2009 AGU Fall Meeting

14–18 December, San Francisco, California, USA


Paper Number:GC51A-0738 , Poster Presentation

Poster in PDF

Presentation Date and Time: December 18, 2009; Location: Poster Hall, Moscone South

Arctic Warming Phenomena 90 Years Ago

ABSTRACT : Due to higher winter temperatures there had been a significant warming in the Arctic from 1919 to about 1940. Only a few details of locations, timing and possible sources of warming are available. Answers can be found if research is confined to an extreme temperature rise during the winter season. Within the Polar Circle, any winter warming is closely related to a number of prevailing circumstances, e.g., minimal direct influence by the sun, sea ice conditions, and the ocean current system.
Meteorological data from the Arctic Ocean region, Greenland, Iceland, North Europe, and Russia are analyzed in order to establish with accuracy, where and when the warming appeared, and its magnitude.

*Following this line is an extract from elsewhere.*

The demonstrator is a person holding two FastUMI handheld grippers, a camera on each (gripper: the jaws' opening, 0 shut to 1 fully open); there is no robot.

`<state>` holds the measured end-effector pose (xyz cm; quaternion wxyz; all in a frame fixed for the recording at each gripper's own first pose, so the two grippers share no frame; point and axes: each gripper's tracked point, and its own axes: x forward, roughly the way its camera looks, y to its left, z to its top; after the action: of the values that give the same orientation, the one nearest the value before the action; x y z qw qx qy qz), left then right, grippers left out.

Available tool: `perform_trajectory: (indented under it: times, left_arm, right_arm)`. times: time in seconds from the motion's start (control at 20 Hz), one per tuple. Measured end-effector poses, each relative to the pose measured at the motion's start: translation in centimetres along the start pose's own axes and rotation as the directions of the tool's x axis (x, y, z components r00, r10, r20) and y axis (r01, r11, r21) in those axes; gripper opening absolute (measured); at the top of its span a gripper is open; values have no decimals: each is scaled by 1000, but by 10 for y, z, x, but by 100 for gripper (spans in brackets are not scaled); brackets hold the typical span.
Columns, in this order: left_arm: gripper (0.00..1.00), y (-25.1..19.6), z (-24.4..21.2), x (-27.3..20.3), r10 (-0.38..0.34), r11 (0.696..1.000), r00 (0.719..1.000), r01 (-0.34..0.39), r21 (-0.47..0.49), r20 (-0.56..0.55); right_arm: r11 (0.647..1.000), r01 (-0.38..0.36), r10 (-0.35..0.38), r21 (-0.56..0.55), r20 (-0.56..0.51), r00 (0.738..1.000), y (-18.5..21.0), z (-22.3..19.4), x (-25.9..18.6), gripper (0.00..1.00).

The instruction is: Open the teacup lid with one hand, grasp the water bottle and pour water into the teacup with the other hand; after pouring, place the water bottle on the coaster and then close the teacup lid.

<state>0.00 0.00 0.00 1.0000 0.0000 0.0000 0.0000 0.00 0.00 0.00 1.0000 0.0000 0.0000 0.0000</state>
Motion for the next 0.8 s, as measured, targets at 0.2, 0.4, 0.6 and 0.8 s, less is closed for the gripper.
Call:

Establishing the location and the precise timing is a paramount precondition to discuss the source of the event and its sustaining for two decades.
Thus the study can show that the extraordinary warming in the polar region since 1919 was not an Arctic but a Spitsbergen warming. The higher temperature rise could have only been generated in the sea ice free ocean off the western coast of Spitsbergen, where the warm and saline West Spitsbergen Current is entering the Arctic Basin. A detailed comparison of various coastal stations in the Northern North Atlantic from Russia to West-Greenland show that the rising trend started at Spitsbergen. At more southern stations in Northern Russia and Norway, as well as on Iceland and Greenland at no time there had been any significant surplus of heat, which could have had the ability to supply the winter warming at Spitsbergen for two decades.

AUTHOR: Arnd Bernaerts; KEYWORDS: [9315] GEOGRAPHIC LOCATION / Arctic region, [1616] GLOBAL CHANGE / Climate variability, [1635] GLOBAL CHANGE / Oceans, [0750] CRYOSPHERE / Sea ice.